Data shown.
══════
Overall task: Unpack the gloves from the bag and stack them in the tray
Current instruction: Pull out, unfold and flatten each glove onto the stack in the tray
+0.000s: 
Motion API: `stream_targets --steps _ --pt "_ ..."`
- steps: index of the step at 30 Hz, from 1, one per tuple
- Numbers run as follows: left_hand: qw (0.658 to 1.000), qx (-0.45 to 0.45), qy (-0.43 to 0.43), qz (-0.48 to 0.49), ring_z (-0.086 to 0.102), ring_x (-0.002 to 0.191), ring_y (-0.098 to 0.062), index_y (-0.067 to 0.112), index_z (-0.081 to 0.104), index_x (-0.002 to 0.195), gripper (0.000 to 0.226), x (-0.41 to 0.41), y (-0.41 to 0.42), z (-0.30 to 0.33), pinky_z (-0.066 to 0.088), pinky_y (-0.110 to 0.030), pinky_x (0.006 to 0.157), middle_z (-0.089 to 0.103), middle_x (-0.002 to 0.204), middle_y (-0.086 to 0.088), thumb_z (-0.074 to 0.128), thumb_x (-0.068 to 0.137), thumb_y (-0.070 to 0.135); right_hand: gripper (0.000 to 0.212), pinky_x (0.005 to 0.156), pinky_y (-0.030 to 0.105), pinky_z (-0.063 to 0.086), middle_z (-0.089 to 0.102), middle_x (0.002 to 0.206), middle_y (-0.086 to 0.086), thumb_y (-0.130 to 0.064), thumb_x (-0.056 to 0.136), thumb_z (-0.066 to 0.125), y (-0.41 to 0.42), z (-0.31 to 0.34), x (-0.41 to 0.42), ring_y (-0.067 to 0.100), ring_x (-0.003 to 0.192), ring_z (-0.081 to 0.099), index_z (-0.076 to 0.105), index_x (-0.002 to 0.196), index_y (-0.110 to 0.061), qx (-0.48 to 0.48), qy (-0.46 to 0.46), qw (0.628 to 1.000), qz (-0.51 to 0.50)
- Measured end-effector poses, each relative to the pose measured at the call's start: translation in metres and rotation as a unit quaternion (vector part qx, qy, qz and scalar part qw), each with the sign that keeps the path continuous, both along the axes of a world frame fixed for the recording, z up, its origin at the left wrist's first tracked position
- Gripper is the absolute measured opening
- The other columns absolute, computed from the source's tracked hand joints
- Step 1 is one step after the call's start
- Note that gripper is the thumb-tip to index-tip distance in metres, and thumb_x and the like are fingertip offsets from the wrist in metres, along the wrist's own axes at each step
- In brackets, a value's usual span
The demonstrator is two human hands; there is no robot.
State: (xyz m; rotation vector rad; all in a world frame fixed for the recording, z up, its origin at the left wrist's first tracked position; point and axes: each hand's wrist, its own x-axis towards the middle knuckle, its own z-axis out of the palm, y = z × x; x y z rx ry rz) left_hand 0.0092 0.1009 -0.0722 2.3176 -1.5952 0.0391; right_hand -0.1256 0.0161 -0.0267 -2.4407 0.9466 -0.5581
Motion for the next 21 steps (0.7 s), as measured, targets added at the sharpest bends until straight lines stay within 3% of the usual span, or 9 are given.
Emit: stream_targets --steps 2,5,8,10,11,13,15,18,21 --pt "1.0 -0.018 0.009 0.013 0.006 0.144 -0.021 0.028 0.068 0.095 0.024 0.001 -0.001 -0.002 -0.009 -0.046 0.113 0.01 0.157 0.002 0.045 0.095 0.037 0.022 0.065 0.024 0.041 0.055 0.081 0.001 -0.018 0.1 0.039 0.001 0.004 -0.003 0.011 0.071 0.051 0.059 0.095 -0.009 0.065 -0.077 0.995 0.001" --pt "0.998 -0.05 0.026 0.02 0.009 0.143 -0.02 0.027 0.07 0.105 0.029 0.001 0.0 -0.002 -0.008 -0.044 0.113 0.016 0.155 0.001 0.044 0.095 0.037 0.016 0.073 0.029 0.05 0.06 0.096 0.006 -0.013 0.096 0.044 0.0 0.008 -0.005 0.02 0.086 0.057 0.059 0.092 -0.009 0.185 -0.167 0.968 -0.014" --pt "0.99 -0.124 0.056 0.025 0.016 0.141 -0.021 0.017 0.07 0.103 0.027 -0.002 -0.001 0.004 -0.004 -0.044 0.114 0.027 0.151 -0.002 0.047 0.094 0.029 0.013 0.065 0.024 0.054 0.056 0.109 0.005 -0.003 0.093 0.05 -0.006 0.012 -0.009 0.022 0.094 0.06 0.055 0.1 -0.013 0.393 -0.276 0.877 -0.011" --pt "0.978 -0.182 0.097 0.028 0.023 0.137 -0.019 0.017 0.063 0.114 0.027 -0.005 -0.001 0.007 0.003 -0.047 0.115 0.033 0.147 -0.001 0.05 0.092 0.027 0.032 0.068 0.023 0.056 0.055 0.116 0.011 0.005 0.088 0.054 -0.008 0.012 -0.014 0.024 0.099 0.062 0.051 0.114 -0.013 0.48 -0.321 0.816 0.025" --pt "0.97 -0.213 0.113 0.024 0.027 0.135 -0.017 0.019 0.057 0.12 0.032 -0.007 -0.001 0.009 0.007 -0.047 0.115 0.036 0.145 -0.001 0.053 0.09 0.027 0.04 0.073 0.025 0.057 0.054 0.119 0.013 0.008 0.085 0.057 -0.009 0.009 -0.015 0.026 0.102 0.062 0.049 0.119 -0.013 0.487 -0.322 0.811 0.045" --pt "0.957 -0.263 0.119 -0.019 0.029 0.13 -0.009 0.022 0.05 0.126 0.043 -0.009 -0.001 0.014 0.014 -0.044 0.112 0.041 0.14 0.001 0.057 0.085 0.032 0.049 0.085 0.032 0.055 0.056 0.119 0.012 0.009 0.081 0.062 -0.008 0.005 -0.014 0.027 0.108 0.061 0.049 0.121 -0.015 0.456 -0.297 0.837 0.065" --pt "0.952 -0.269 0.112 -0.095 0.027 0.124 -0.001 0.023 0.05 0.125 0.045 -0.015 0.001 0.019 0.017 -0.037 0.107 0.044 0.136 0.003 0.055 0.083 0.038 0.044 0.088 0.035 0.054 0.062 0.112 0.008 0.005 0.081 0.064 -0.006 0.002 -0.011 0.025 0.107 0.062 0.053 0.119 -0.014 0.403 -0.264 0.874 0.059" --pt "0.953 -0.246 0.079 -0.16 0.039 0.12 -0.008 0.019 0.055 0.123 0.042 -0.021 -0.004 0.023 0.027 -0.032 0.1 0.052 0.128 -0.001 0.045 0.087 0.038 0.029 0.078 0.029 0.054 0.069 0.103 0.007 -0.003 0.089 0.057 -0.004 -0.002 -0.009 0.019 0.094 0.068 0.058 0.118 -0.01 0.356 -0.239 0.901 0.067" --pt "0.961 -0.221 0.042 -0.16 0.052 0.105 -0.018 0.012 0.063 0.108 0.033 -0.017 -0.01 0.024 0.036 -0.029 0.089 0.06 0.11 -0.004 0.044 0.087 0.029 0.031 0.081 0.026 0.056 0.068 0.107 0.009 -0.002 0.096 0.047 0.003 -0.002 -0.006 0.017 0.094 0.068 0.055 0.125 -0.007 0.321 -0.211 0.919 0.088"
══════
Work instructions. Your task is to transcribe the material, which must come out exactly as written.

Result.
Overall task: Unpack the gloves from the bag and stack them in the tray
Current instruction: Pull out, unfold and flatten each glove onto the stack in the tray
+0.000s: 
Motion API: `stream_targets --steps _ --pt "_ ..."`
- steps: index of the step at 30 Hz, from 1, one per tuple
- Numbers run as follows: left_hand: qw (0.658 to 1.000), qx (-0.45 to 0.45), qy (-0.43 to 0.43), qz (-0.48 to 0.49), ring_z (-0.086 to 0.102), ring_x (-0.002 to 0.191), ring_y (-0.098 to 0.062), index_y (-0.067 to 0.112), index_z (-0.081 to 0.104), index_x (-0.002 to 0.195), gripper (0.000 to 0.226), x (-0.41 to 0.41), y (-0.41 to 0.42), z (-0.30 to 0.33), pinky_z (-0.066 to 0.088), pinky_y (-0.110 to 0.030), pinky_x (0.006 to 0.157), middle_z (-0.089 to 0.103), middle_x (-0.002 to 0.204), middle_y (-0.086 to 0.088), thumb_z (-0.074 to 0.128), thumb_x (-0.068 to 0.137), thumb_y (-0.070 to 0.135); right_hand: gripper (0.000 to 0.212), pinky_x (0.005 to 0.156), pinky_y (-0.030 to 0.105), pinky_z (-0.063 to 0.086), middle_z (-0.089 to 0.102), middle_x (0.002 to 0.206), middle_y (-0.086 to 0.086), thumb_y (-0.130 to 0.064), thumb_x (-0.056 to 0.136), thumb_z (-0.066 to 0.125), y (-0.41 to 0.42), z (-0.31 to 0.34), x (-0.41 to 0.42), ring_y (-0.067 to 0.100), ring_x (-0.003 to 0.192), ring_z (-0.081 to 0.099), index_z (-0.076 to 0.105), index_x (-0.002 to 0.196), index_y (-0.110 to 0.061), qx (-0.48 to 0.48), qy (-0.46 to 0.46), qw (0.628 to 1.000), qz (-0.51 to 0.50)
- Measured end-effector poses, each relative to the pose measured at the call's start: translation in metres and rotation as a unit quaternion (vector part qx, qy, qz and scalar part qw), each with the sign that keeps the path continuous, both along the axes of a world frame fixed for the recording, z up, its origin at the left wrist's first tracked position
- Gripper is the absolute measured opening
- The other columns absolute, computed from the source's tracked hand joints
- Step 1 is one step after the call's start
- Note that gripper is the thumb-tip to index-tip distance in metres, and thumb_x and the like are fingertip offsets from the wrist in metres, along the wrist's own axes at each step
- In brackets, a value's usual span
The demonstrator is two human hands; there is no robot.
State: (xyz m; rotation vector rad; all in a world frame fixed for the recording, z up, its origin at the left wrist's first tracked position; point and axes: each hand's wrist, its own x-axis towards the middle knuckle, its own z-axis out of the palm, y = z × x; x y z rx ry rz) left_hand 0.0092 0.1009 -0.0722 2.3176 -1.5952 0.0391; right_hand -0.1256 0.0161 -0.0267 -2.4407 0.9466 -0.5581
Motion for the next 21 steps (0.7 s), as measured, targets added at the sharpest bends until straight lines stay within 3% of the usual span, or 9 are given.
Emit: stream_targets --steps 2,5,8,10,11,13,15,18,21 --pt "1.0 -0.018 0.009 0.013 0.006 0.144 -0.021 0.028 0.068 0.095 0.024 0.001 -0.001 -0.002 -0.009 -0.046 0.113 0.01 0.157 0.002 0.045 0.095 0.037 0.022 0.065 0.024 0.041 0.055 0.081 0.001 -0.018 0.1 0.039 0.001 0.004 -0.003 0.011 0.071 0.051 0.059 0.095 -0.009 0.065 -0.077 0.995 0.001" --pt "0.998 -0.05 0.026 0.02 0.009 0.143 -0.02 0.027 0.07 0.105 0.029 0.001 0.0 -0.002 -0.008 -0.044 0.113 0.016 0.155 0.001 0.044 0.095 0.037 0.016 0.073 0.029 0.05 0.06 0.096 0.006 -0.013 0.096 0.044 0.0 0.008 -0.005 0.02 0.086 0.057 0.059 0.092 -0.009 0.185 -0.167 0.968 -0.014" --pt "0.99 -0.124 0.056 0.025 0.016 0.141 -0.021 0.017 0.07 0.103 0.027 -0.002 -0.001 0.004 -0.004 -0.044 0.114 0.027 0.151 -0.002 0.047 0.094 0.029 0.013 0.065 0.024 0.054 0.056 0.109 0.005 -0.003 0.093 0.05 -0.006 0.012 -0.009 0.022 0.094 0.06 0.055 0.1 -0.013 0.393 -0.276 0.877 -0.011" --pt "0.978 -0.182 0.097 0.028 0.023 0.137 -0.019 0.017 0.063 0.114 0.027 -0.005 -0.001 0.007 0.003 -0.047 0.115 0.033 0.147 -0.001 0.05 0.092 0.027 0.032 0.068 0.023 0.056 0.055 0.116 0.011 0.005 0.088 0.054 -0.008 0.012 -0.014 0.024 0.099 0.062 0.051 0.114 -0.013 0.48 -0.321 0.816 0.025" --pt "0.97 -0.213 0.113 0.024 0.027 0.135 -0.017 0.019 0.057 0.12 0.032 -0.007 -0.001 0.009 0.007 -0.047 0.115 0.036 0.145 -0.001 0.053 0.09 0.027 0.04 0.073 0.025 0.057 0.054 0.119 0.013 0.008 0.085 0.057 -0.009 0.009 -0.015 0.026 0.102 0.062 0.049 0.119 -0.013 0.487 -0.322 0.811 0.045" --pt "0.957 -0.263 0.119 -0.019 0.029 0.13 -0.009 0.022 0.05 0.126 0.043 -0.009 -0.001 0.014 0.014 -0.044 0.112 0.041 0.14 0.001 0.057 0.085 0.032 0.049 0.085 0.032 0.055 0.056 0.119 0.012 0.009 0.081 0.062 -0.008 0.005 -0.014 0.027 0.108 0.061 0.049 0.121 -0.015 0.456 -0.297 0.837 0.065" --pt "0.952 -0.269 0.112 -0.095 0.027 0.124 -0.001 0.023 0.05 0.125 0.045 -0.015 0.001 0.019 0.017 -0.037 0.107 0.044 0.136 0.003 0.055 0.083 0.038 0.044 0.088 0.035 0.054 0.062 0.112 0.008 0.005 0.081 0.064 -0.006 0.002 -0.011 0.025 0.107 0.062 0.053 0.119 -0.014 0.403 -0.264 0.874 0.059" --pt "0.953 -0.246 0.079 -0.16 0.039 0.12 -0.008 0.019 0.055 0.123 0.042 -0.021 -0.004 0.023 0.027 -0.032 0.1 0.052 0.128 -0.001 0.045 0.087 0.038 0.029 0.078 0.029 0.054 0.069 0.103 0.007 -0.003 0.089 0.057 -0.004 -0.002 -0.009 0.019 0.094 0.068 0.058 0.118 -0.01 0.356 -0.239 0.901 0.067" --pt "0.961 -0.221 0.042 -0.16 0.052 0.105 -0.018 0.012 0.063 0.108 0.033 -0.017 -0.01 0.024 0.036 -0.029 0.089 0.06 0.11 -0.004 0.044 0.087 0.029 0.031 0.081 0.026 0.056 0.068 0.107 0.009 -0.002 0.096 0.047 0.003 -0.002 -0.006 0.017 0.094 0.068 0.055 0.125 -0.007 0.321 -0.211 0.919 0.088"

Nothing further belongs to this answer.